Wenn jemand eine Reservierung für ein Restaurant an Weihnachten bekommt, obwohl viele andere lieber zu Hause bleiben, spiegelt das nicht unbedingt einen Informationsvorsprung wider, sondern eher unterschiedliche Prioritäten und Wünsche. Die Menge trifft hier vielleicht gemeinsam eine rationale Entscheidung, aber einzelne Akteure haben eigene Gründe, davon abzuweichen. Drittens spielen unterschiedliche Umstände und individuelle Geschichten eine Rolle, die bei kurzfristigen Entscheidungen nicht sichtbar sind, wie etwa in zwischenmenschlichen Beziehungen. Das einzigartige Band zwischen zwei Menschen ist nicht einfach durch Konkurrenz vergleichbar, da niemand dieselben Erlebnisse, Gefühle und Interaktionen teilen kann.

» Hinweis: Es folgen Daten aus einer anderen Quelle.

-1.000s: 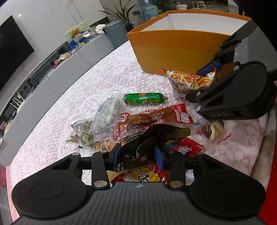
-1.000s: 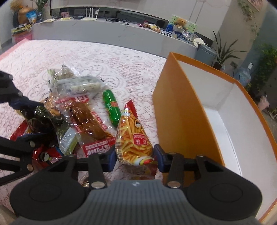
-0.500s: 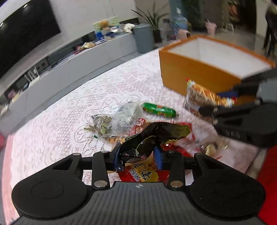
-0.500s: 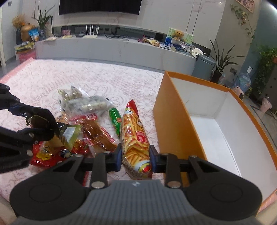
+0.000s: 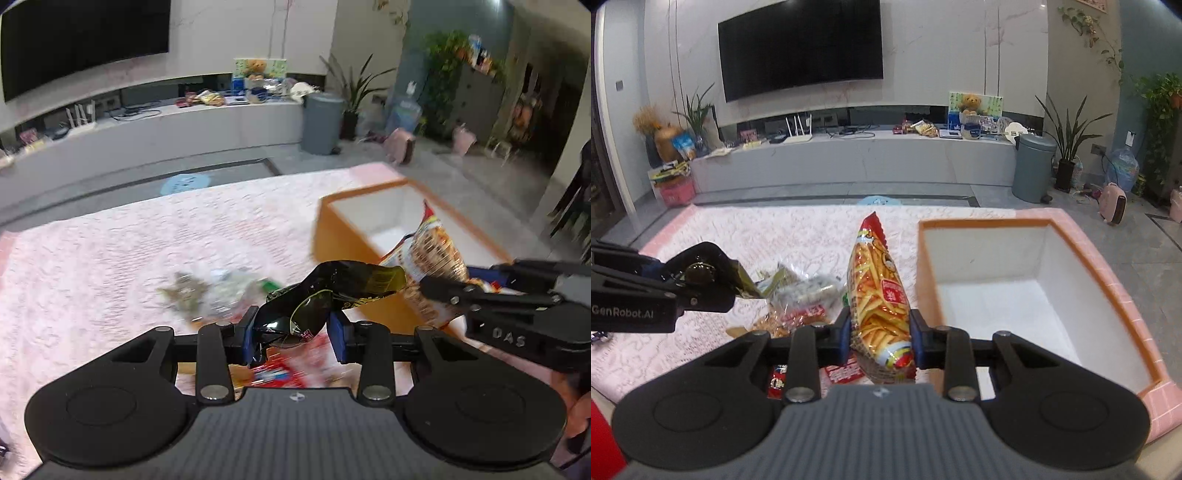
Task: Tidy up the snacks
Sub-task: 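Carry the fries bag with the right tool while the left tool carries the seaweed packet into the box, then withdraw both open tools from the box back toward the snack pile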
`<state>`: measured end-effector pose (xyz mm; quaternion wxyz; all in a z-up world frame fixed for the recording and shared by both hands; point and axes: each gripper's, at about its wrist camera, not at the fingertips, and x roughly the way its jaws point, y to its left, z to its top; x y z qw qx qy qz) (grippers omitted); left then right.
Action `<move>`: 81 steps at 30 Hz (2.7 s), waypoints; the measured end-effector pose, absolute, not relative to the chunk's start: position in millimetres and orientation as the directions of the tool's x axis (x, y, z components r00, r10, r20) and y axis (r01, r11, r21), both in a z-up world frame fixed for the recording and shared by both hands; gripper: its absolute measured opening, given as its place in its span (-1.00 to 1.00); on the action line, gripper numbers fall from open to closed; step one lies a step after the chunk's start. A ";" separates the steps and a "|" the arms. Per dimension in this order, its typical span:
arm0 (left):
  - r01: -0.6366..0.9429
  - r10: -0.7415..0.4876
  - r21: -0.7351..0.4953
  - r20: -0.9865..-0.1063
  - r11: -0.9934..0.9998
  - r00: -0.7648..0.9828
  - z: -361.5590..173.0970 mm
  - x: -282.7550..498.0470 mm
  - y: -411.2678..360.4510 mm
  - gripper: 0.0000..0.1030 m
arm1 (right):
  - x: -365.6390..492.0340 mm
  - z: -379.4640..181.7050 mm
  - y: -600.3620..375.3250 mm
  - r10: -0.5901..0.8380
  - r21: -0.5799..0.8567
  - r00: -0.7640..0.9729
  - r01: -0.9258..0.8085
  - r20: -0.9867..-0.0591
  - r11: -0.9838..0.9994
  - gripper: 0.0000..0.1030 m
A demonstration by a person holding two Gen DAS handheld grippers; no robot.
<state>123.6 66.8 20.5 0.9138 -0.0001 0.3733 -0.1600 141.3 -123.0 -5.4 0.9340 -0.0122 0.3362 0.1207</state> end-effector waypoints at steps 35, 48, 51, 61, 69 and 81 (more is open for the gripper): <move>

Die Entscheidung, eine Beziehung fortzuführen, ist somit keine reine Marktfrage, sondern vielschichtig und persönlich.
Wenn wir diese Konzepte zusammendenken, wird klar, dass Entscheidungen selten isoliert betrachtet werden sollten. Vielmehr empfiehlt es sich, zunächst eine eigene Einschätzung vorzunehmen und dann diese im Kontext der kollektiven Meinung oder Handlungen zu reflektieren. Wer diesen Schritt überspringt, begibt sich oft in eine Falle, die später zu bedauerlichen Konsequenzen führt. Die Praxis zeigt, dass insbesondere professionelle Marktteilnehmer diesen zweiten Blick fest in ihren Entscheidungsprozess integrieren. Hier ist es notwendig, neben der eigenen Analyse auch die Signale des Marktes, das Verhalten anderer Händler oder Konsumenten zu beachten und diese Informationen zu gewichten.
Denn einzig so gelingt es, die typischen Verzerrungen wie den Gewinnerfluch oder die Falle des Überoptimismus zu vermeiden und fundiertere Entscheidungen zu treffen. Zusammenfassend lässt sich sagen, dass das Schlagen der Crowd keine Garantie für Erfolg ist, sondern vielmehr eine Herausforderung darstellt, die hohe Selbstreflexion, Informationsbewertung und Verständnis menschlicher Dynamiken erfordert. Die Weisheit der Masse bleibt ein mächtiges Werkzeug, das jedoch ergänzt werden muss durch individuelle Expertise und präzises Abwägen. Die Kunst liegt darin, den Mittelweg zu finden: weder blind der Mehrheit zu folgen, noch sich zu übermütig über den Konsens zu stellen.